Изменить размер шрифта - +

Где уж тут до людей?

А тут вот… тетка Лилечку с собою взяла. И сперва-то было ничего, но потом её взяли и заморочили. Лилечку тоже хотели, но она не заморочилась. То ли Фиалка помогла, то ли это оттого, что она, Лилечка, хворая еще и неправильная, главное, что не заморочилась. И домой бы сбегла, если б тетка так руку не стиснула. Лилечка пыталась вырваться, а не сумела. Потом и пытаться перестала, потому как вели их в места такие, в которых она никогда-то прежде и не бывала. Сперва по рынку, какому-то на диво грязному. Там еще люди кричали то ли друг на друга, то ли сами по себе. И толкались. И воняло страшно. А под ногами хрустела скорлупа и, кажется, кости. Лилечка только раз глянула и сразу подумала, что всматриваться в это грязное месиво не стоит.

Тетка шла быстро.

И Лилечку за собой тянула. А этот, который морочил, морочить не переставал. Что-то себе говорил и говорил, и говорил… а замолчал только когда привел к какому-то дому, который был странен и страшен. Лишенный окон, с крышею низкой, сползшей по самое крылечко, он показался Лилечке на редкость уродливым. Морочник дернул дверь и поклонился глумливо:

— Прошу, боярыни…

Тетка и вошла.

И Лилечку за собой потянула. В темноту. В духоту. В… и дверь захлопнулась, запирая Лилечку от мира. Подумалось только, что теперь-то Норвуд расстроится.

И папенька.

И…

— Ой, божечки мои… — взвыл кто-то в темноте, и тотчас эта темнота отозвалась многими голосами, среди которых Лилечка потерялась бы, если бы не влажноватая от пота рука Лики.

Та вдруг очнулась.

Судорожно вздохнула и, будто вспомнивши про Лилечку, прижала её к себе, обняла так, что кости затрещали. Вот ведь… и Фиалку едва не раздавила.

— Все будет хорошо, — Лилечка погладила тетку по руке. — Нас обязательно спасут.

Но ей, кажется, не поверили.

Что ж тут теперь… взрослые, они и вправду не такие умные, как про себя думают.

 

Глава 17. О том, что порой спасение утопающих, дело далеко не только рук самих утопающих

 

Жизнь такая пошла, что ни в сказке сказать, ни пером описать. Разве что матом можно более-менее объективно сформулировать.

 

Стася почти не удивилась, когда их привели к низенькому строению, больше похожему на сарай, чем на жилой дом. Поставленное на берегу во времена незапамятные, здание это успело в берег врасти. Темные камни, из которых были сложены стены, подернулись зеленью то ли мха, то ли водорослей. Крыша провисла, гниловатое крыльцо просело.
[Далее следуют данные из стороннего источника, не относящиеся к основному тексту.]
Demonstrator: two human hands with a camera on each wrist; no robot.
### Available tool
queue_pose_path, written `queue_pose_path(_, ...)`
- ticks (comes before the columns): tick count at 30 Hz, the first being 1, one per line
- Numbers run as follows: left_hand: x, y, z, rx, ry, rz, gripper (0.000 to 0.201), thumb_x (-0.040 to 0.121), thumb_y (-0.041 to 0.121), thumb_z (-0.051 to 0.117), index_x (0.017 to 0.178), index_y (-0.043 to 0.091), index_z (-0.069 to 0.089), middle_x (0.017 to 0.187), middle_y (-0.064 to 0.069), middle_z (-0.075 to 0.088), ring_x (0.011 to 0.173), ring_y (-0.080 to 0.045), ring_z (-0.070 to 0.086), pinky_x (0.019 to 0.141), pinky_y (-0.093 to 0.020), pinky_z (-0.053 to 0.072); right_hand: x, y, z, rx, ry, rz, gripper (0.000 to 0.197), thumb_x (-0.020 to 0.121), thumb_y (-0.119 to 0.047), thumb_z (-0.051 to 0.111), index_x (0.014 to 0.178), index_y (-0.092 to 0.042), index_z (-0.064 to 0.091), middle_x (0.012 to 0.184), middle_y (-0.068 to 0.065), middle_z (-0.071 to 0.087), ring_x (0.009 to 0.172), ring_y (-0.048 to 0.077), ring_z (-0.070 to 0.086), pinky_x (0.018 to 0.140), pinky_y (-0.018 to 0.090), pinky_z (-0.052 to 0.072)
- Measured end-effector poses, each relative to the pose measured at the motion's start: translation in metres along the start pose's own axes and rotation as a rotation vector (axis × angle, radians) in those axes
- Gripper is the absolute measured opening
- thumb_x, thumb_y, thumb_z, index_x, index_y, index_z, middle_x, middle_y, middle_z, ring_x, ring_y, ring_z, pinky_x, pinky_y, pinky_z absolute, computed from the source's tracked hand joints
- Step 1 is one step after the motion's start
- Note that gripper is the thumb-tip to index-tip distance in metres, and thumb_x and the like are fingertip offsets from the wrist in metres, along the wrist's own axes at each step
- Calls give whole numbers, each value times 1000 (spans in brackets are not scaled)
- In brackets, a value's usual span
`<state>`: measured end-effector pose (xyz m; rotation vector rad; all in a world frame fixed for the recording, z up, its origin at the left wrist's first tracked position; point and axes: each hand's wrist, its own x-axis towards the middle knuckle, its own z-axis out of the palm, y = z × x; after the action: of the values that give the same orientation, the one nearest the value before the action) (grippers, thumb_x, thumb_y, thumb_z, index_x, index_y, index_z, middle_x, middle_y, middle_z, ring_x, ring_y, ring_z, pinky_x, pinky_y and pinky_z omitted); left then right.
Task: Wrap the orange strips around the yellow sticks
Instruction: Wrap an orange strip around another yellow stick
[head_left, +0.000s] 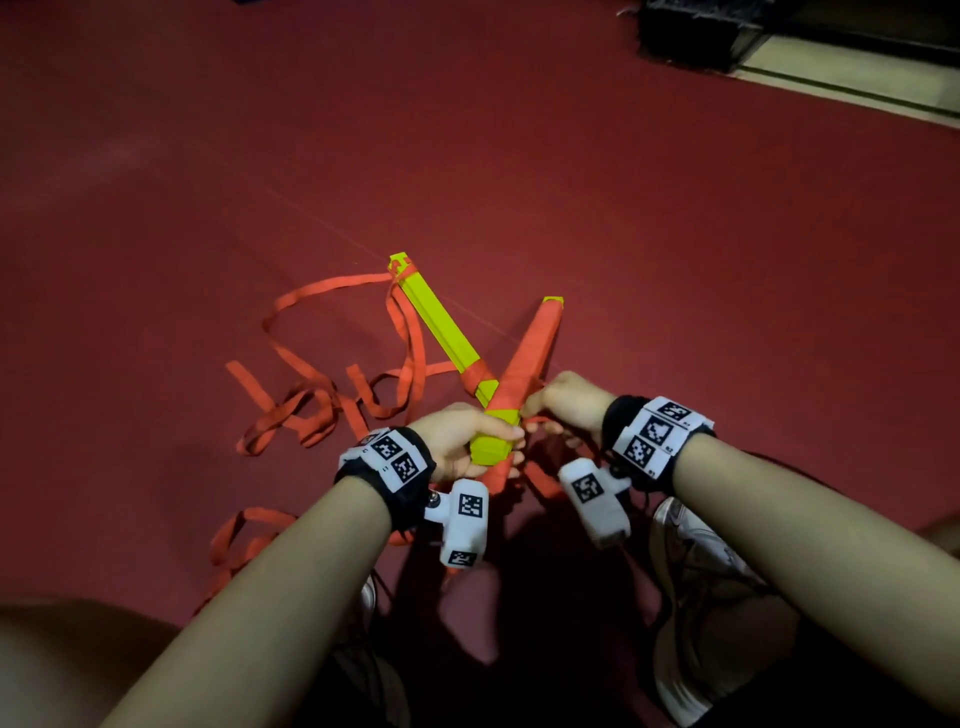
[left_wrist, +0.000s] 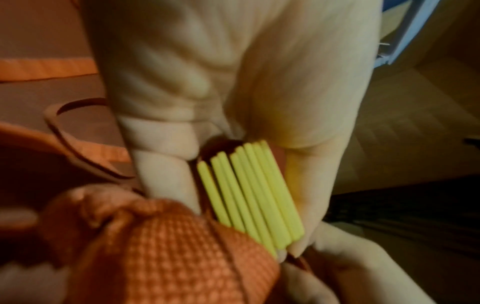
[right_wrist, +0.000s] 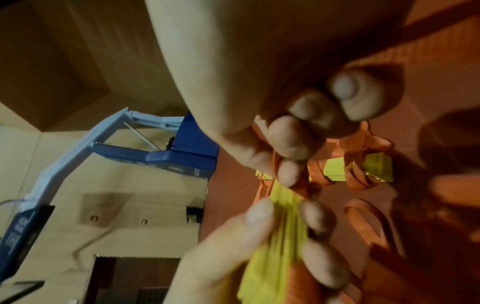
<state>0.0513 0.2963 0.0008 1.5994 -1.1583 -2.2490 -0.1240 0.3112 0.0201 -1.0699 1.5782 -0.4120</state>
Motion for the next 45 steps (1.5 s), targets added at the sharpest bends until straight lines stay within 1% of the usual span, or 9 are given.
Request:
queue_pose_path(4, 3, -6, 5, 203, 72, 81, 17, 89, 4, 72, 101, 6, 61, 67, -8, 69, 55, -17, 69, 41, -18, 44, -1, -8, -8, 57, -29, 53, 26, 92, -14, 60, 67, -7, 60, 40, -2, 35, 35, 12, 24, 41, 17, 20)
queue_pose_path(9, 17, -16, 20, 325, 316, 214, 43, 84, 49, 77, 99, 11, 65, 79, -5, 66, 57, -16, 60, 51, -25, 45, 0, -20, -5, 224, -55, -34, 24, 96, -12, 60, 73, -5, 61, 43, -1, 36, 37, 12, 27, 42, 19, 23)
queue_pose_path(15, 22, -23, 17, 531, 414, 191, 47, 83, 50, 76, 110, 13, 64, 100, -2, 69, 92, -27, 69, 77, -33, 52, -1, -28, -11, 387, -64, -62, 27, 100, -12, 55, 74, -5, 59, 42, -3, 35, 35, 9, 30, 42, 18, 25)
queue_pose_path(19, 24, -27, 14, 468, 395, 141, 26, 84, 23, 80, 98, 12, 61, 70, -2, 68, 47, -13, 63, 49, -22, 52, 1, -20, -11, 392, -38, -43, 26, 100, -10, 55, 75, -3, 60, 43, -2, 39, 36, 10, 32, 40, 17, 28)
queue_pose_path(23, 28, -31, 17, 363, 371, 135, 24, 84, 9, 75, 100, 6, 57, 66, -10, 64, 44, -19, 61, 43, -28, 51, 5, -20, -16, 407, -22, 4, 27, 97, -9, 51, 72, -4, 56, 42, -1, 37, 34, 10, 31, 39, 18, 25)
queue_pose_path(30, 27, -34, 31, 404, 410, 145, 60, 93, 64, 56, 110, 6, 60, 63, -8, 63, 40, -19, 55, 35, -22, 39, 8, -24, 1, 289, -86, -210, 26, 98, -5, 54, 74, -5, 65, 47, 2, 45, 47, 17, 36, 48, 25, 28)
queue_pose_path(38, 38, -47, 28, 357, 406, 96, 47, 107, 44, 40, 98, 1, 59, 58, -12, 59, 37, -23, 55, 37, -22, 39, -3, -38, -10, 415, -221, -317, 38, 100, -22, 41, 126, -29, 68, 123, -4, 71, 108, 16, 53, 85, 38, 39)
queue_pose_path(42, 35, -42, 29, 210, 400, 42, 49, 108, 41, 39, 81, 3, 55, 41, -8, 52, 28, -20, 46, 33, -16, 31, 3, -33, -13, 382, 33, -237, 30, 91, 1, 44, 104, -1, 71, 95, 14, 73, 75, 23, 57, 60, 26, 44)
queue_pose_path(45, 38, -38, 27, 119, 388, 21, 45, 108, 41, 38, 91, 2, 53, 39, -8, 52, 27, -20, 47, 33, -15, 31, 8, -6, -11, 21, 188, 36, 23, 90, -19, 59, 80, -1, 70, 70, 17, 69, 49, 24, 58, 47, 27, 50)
И дверь, запертая на массивный, новенький с виду, засов, тоже разбухла и потому, сколько ни дергал её лощеный тип, открываться не желала. Но потом все-таки открылась, изнутри же пахнуло гнилью, вонью, которая случается, если запереть в одном месте многих людей.

Входить внутрь категорически не хотелось.

Но кто Стасю спрашивал? Стоило ей замешкаться, как в спину ткнули и тычка этого хватило, чтобы она влетела в темноту, зацепившись о порог, и в этой темноте растянулась, упав на кого-то.

— Извините, — сказала Стася, пытаясь подняться.

Дверь же заперли, и вокруг вновь воцарилась темень. Правда, живая. Здесь определенно было людно. Кто-то поскуливал, кто-то плакал, кто-то, кажется, молился…

…наверное, она могла что-то сделать.

Как ведьма.

Только ведьмой Стася была… такой себе ведьмой. И ведь обещали ей прислать наставницу, но то ли забыли об обещании, то ли сделали вид, будто не было его, решивши, что нечего учить её, упрямую. В общем, пока от своего ведьмовства Стася никакой особой пользы не ощущала.

Она попыталась оглядеться.

Бесполезно.

Ни свечи, ни даже лучины.

— Матушка-ведьма… — раздалось сзади тревожное.